Dear Haijin, visitors and travelers,
Welcome at a new episode of our renown Haiku Kai, the place to be if you like to write and share Japanese poetry with the world. This month we are exploring the beauty of the poems by the Mystical Poet from Persia, Rumi.
Today I have a nice (but "very" long) poem for you. This poem is titled "The Dream That Must Be Interpreted", or short "The Dream" and it was taken from "The Essential Rumi" by Coleman Barks.
Dreams |
The Dream That Must Be Interpreted:
This place is a dream.
Only a sleeper considers it real.
Then death comes like dawn,
and you wake up laughing
at what you thought was your grief.
But there's a difference with this dream.
Everything cruel and unconscious
done in the illusion of the present world,
all that does not fade away at the death-waking.
It stays,
and it must be interpreted.
All the mean laughing,
all the quick, sexual wanting,
those torn coats of Joseph,
they change into powerful wolves
that you must face.
The retaliation that sometimes comes now,
the swift, payback hit,
is just a boy's game
to what the other will be.
You know about circumcision here.
It's full castration there!
And this groggy time we live,
this is what it's like:
A man goes to sleep in the town
where he has always lived, and he dreams he's living
in another town.
In the dream, he doesn't remember
the town he's sleeping in his bed in. He believes
the reality of the dream town.
The world is that kind of sleep.
The dust of many crumbled cities
settles over us like a forgetful doze,
but we are older than those cities.
We began
as a mineral. We emerged into plant life
and into the animal state, and then into being human,
and always we have forgotten our former states,
except in early spring when we slightly recall
being green again.
That's how a young person turns
toward a teacher. That's how a baby leans
toward the breast, without knowing the secret
of its desire, yet turning instinctively.

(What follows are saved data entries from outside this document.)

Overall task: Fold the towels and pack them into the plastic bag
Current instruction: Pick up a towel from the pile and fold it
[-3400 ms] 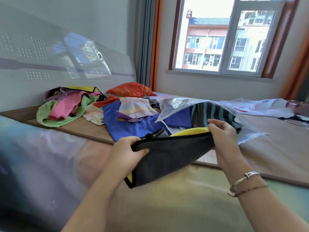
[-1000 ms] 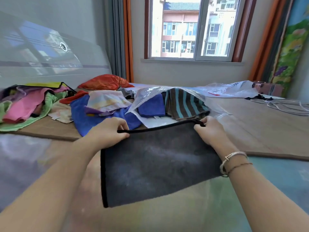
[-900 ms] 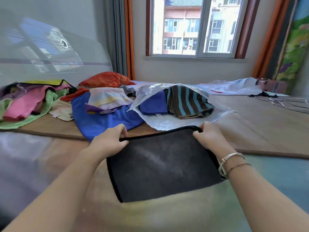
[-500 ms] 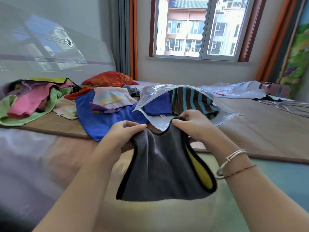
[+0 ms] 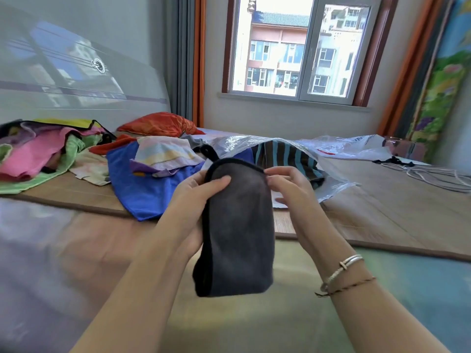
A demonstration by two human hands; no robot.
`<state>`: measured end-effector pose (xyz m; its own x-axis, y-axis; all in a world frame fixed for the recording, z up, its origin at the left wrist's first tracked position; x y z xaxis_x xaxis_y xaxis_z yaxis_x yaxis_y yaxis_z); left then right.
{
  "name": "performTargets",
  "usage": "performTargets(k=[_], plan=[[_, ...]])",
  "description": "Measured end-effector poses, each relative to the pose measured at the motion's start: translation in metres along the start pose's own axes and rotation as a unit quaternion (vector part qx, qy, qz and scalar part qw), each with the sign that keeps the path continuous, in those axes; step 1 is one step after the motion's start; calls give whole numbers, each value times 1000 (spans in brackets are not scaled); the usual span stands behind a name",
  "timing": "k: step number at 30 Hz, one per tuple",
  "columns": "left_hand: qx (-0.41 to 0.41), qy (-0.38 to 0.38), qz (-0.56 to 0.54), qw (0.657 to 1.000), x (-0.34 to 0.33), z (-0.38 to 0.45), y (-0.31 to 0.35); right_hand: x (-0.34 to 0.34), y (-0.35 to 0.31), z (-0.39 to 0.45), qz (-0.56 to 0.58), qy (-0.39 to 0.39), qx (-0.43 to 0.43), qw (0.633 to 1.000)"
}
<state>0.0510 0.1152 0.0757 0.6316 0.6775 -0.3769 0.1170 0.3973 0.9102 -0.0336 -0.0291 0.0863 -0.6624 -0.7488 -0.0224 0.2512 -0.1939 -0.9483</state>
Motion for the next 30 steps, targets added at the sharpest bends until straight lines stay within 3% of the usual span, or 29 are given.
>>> performTargets(k=[2,4,6,9,11,14,17,20,23,24,25,26,30], plan=[[-11,-20,-33,999,-5,7,2,15,23,2,69,-41,-96,992],[-12,-26,-47,998,-7,19,-3,19,36,0,195,-132,-193,953],[3,5,-34,999,-7,41,-17,24,39,10,219,-142,-206,943],[-10,72,30,997,-10,79,-44,38,38,65,-42,-34,-103,993],[-21,82,148,985,-15,103,-60,41,31,110,-253,-15,-16,967],[-40,56,343,937,-24,134,-74,40,18,168,-449,-9,66,891],[-68,23,529,846,-35,156,-80,34,21,211,-570,-14,108,814],[-51,-23,601,797,-41,174,-97,37,44,238,-731,-27,153,664],[-30,-34,668,743,-45,185,-113,49,59,259,-815,-59,266,512],[-28,-34,704,709,-47,186,-118,53,61,265,-825,-46,308,472],[-23,-37,733,679,-50,186,-123,55,61,266,-828,-25,325,455],[-19,-36,748,663,-54,186,-127,57,60,266,-824,1,330,460],[-11,-39,756,654,-66,190,-136,58,91,263,-788,51,208,577]])
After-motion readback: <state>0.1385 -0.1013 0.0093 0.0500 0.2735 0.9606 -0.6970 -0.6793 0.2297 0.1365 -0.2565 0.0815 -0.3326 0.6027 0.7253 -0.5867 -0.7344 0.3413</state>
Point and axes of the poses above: each hand's wrist, its own z-axis towards the middle knuckle, its own x-axis out of the back of the hand, y = z × x, the point moved 3 cm from there along z, towards the middle knuckle, and after that the axes turned 7 degrees about z, right-handed, at the moved point
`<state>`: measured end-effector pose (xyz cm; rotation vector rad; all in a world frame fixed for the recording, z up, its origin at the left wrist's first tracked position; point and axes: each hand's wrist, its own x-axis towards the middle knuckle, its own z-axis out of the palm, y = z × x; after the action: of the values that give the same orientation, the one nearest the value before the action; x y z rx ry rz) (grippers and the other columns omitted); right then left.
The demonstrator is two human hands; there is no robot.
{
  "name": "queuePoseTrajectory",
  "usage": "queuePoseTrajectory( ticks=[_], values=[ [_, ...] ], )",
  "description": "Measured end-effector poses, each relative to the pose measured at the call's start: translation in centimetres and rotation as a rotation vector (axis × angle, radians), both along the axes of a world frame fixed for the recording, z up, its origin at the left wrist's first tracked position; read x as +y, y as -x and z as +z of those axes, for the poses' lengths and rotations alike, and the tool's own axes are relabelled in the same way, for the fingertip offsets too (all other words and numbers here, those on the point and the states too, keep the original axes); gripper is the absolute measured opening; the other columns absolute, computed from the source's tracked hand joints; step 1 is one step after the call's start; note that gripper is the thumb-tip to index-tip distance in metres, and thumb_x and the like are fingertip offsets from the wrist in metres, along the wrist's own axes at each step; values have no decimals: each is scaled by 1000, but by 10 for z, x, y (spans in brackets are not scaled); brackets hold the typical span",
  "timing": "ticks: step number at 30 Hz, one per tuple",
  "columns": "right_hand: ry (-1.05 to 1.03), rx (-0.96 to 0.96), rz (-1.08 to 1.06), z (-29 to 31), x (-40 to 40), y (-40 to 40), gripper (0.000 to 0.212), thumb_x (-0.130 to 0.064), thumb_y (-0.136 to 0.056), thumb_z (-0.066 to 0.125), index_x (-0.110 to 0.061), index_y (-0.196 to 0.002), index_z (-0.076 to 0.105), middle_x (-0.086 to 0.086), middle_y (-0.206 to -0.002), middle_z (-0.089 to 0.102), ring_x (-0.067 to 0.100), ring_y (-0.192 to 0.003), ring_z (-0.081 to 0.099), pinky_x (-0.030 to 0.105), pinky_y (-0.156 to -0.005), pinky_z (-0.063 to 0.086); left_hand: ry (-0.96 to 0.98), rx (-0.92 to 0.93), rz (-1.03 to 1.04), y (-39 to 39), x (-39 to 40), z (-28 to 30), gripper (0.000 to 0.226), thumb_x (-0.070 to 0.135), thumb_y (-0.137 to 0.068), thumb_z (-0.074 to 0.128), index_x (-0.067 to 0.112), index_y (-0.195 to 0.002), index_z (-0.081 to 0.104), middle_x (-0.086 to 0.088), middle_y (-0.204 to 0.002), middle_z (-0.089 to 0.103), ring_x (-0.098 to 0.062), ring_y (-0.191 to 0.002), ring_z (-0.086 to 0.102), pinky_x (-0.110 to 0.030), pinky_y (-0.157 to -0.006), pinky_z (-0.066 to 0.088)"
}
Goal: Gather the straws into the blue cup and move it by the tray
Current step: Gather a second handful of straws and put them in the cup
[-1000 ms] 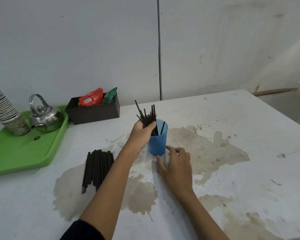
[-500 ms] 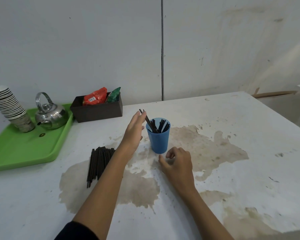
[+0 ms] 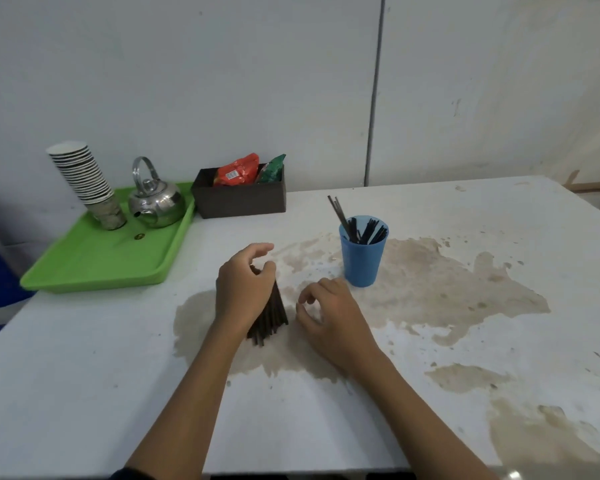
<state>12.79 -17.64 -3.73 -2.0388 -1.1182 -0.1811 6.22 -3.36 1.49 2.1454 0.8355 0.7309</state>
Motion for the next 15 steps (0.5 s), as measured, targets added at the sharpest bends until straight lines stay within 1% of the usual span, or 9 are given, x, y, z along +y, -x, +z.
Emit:
queuePoseTrajectory(
  ticks=[2, 4, 5, 7, 9, 10, 11, 13, 15],
  values=[
    [2, 25, 25, -1, 15, 3, 4, -18, -88, 60, -16, -90, 63, -6, -90, 58, 7, -88, 38, 17, -72, 32, -74, 55, 95, 17, 9, -4, 26, 27, -86, 60, 33, -108, 72, 15, -104, 72, -10, -97, 64, -27, -79, 49],
    [24, 31, 40, -7, 24, 5, 7, -16, -89, 59, -14, -93, 64, -3, -94, 60, 8, -93, 39, 17, -75, 31, -134, 135, 165, 30, 20, -9, 25, 34, -83, 60, 33, -105, 72, 11, -100, 71, -19, -97, 63, -31, -76, 52],
    [43, 24, 47, -11, 27, 6, 10, -14, -90, 58, -13, -96, 65, -1, -97, 61, 10, -96, 40, 16, -77, 31, -145, 185, 184, 35, 26, -12, 29, 38, -82, 59, 33, -107, 71, 8, -101, 70, -23, -97, 62, -35, -76, 53],
    [83, -6, 56, -17, 27, 7, 17, -11, -92, 54, -9, -104, 66, 2, -104, 61, 14, -104, 43, 16, -83, 33, -125, 302, 201, 40, 34, -17, 43, 47, -79, 55, 29, -116, 67, -1, -106, 68, -28, -100, 61, -40, -81, 54],
    [105, -41, 57, -20, 26, 7, 22, -10, -95, 51, -7, -110, 67, 3, -107, 60, 18, -107, 45, 23, -88, 40, -100, 378, 199, 41, 39, -21, 56, 52, -80, 54, 21, -126, 62, -6, -113, 67, -30, -106, 61, -40, -89, 51],
    [113, -55, 55, -20, 26, 8, 24, -11, -96, 49, -6, -113, 67, 4, -108, 61, 19, -108, 45, 26, -90, 43, -89, 409, 192, 40, 39, -22, 57, 52, -83, 56, 17, -128, 60, -6, -115, 67, -28, -108, 61, -38, -91, 49],
    [124, -64, 54, -20, 26, 8, 26, -12, -97, 49, -6, -115, 67, 4, -108, 61, 19, -108, 45, 28, -91, 44, -79, 425, 182, 39, 37, -21, 55, 53, -85, 58, 14, -124, 61, -5, -113, 67, -26, -105, 61, -35, -89, 47],
    [142, -80, 51, -20, 26, 10, 28, -13, -97, 49, -7, -119, 66, 4, -110, 61, 19, -110, 46, 28, -90, 45, -55, 430, 170, 35, 32, -18, 48, 58, -84, 61, 13, -102, 63, -2, -96, 68, -22, -88, 60, -32, -76, 46],
    [150, -91, 47, -20, 25, 12, 31, -9, -95, 49, -9, -121, 65, 5, -111, 61, 21, -110, 47, 28, -87, 47, -33, 423, 171, 30, 29, -17, 62, 70, -73, 64, 10, -88, 65, 0, -81, 68, -17, -74, 61, -31, -63, 45]
  ],
)
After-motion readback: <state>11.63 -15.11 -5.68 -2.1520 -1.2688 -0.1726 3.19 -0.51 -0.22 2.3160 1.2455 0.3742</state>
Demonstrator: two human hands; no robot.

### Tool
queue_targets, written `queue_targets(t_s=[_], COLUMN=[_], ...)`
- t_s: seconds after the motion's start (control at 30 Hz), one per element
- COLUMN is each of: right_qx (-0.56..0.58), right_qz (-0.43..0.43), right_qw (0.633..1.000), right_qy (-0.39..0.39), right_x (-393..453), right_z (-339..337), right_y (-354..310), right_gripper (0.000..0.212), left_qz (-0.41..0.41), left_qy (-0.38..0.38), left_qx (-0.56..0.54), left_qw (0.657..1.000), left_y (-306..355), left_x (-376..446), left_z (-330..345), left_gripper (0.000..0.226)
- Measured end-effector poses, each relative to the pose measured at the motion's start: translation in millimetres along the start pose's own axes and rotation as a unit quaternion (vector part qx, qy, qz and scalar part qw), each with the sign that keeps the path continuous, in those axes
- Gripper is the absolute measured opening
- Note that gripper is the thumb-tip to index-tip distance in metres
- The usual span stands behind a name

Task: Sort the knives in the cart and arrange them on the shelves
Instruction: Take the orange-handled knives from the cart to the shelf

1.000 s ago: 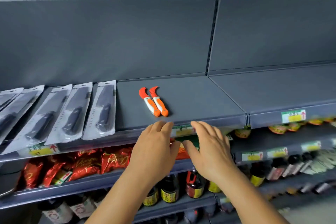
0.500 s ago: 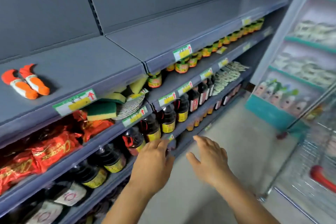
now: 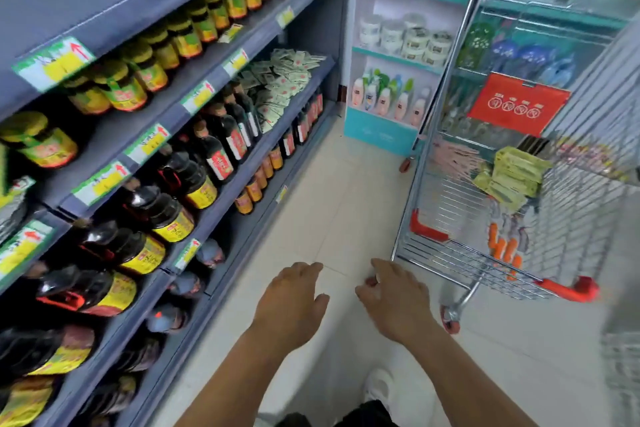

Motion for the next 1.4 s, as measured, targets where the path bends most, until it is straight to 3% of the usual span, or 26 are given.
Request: queue_targets(t_s=[0.2, 0.37, 0.7, 1.1, 1.4], right_qx=[0.03, 0.07, 0.16, 0.215, 0.307], right_qz=[0.052, 0.11, 0.182, 0.245, 0.327], right_qw=[0.998, 0.99, 0.963, 0.937, 0.891], right_qy=[0.034, 0.052, 0.117, 0.123, 0.068], right_x=[4, 10, 40, 150, 234], right_z=[-47, -76, -125, -174, -138], right_y=[97, 160, 239, 288, 354], right_gripper=[0.044, 0.054, 0.057, 0.053, 0.058], left_qz=[0.049, 0.107, 0.198, 0.216, 0.171], left_qy=[-0.035, -0.052, -0.101, -0.185, -0.254], left_qx=[0.005, 0.02, 0.045, 0.097, 0.094], left_qw=[0.998, 0.993, 0.974, 0.954, 0.947], left_y=[93, 159, 254, 301, 304], left_x=[57, 100, 199, 341, 423], left_z=[29, 37, 43, 53, 104], left_gripper=[0.057, 0.047, 0.049, 0.055, 0.063])
Point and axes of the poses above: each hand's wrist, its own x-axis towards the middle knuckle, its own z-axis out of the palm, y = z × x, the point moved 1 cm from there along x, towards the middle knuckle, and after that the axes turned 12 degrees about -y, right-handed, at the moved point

Humankind is being led along an evolving course,
through this migration of intelligences,
and though we seem to be sleeping,
there is an inner wakefulness
that directs the dream,
and that will eventually startle us back
to the truth of who we are.
© Rumi (taken from: The Essential Rumi by Coleman Barks)
A Dreamcatcher |
dreamtime
inner feelings and emotions
come alive
© Chèvrefeuille
And here is a haiku by my master, Matsuo Basho, on dreams:
snow on Mount Fuji -
Rosei creates the world
in his dream
© Basho (age 34)
And for closure one from my archives:sharing my dreams
with everyone and everthing
a new spring day
as thousand birds sing their song
in praise of God
© Chèvrefeuille
And now it is up to you my dear Haijin. This episode is NOW OPEN for your submissions and will remain open until March 29th at noon (CET). I will try to publish our new weekend-meditation episode later on. For now ... have fun!